On the Beach forms a narrow diptych with Claire’s Camera: both are set in European countries in opposed times of the year; both feature Kim as a temperamental film professional jilted by a middle-aged filmmaker. But the driving perspective of the narrative is entirely the women’s rather than that of Hong’s alter-ego. Seo plays a wistful woman who has left her husband to move to Europe. Young-hee is spending time with Seo, but her thoughts are with her filmmaker-lover back home. The two women find European men attractive as well as gentle: they play piano for her, they serve her food and, most of all, they don’t question her. The Korean men Hong populates the film with, on the other hand, are just short of vultures. They are presented as presumptuous if not creepy, overbearing and unduly inquisitive. Young-hee tries to start her life anew in both Europe and back home, but is thwarted by Korean men in both cases: the European section ends with a Korean stalker literally carrying her away from a beach.
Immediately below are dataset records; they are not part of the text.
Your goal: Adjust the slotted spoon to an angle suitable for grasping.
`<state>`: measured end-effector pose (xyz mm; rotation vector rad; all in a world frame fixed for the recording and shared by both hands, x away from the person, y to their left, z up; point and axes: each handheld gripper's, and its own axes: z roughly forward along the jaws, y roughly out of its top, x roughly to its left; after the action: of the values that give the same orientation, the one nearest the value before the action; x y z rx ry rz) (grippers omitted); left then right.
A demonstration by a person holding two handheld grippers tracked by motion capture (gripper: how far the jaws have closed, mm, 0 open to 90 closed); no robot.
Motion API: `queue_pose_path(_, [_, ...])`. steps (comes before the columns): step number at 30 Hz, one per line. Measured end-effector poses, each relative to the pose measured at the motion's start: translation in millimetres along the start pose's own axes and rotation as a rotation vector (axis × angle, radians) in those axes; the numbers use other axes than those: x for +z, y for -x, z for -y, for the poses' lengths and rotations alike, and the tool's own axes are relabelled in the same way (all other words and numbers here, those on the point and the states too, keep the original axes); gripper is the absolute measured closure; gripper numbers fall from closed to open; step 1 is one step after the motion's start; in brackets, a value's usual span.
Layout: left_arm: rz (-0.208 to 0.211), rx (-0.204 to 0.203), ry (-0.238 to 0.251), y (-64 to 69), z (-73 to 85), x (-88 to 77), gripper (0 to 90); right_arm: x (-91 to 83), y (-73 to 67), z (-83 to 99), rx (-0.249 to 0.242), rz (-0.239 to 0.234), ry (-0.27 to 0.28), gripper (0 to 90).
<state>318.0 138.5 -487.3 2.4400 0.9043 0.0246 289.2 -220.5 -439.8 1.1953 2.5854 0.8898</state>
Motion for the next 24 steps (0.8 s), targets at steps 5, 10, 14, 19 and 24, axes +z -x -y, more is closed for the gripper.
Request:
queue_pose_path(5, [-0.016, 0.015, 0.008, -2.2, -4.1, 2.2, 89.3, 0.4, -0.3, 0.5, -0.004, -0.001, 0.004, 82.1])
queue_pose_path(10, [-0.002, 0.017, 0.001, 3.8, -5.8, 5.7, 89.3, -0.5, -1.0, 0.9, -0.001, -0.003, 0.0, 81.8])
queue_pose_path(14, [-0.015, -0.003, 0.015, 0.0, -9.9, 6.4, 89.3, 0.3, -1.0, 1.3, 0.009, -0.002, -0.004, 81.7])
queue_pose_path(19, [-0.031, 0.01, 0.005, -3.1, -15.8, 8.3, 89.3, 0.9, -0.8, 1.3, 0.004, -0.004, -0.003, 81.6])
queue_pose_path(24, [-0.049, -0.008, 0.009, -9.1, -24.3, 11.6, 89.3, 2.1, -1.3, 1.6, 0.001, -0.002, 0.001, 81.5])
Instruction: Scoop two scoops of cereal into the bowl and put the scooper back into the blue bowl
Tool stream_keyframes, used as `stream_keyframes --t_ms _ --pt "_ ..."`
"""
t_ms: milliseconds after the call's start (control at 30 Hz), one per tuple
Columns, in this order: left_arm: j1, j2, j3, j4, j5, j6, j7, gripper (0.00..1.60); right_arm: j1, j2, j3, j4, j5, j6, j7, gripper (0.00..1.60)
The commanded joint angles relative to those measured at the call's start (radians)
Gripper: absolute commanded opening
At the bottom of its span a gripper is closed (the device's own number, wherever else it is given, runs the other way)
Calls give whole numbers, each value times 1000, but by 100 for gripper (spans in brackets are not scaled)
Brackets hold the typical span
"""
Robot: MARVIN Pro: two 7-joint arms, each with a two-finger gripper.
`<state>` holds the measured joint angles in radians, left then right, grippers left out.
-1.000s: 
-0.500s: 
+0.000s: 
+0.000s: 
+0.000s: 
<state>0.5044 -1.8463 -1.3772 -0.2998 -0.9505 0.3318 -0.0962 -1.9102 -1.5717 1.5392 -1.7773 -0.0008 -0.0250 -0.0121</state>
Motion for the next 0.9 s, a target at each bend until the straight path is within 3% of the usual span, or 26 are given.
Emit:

The uniform and unsubtle manner in which Korean men are caricatured here leads to only one inference: Hong is projecting. Excusing himself by pointing to the failing of all Korean men is no excuse, so he incriminates himself more directly in the inevitable, large dinner scene that forms the film’s climax. Young-hee’s filmmaker-lover is drinking with her and his group of assistants when the discussion shifts to his ongoing film. He talks about his personal approach to filmmaking, prompting Young-hee to wonder if it isn’t boring to talk about oneself all the time. The director’s coterie of yes-men mutters something about the irrelevance of subject matter. Young-hee launches into a righteous outburst questioning the director’s right to make films about his ex-lovers. The filmmaker breaks into tears over his own torment and diffuses the tension of the scene. Hong’s men are usually bumbling, but the serious director here is all the more comical in his seriousness. Hong is clearly in a self-flagellating mode, but his character contours are so soft, the strokes so light that it doesn’t feel exhibitionist in the way Lars von Trier’s recent works do.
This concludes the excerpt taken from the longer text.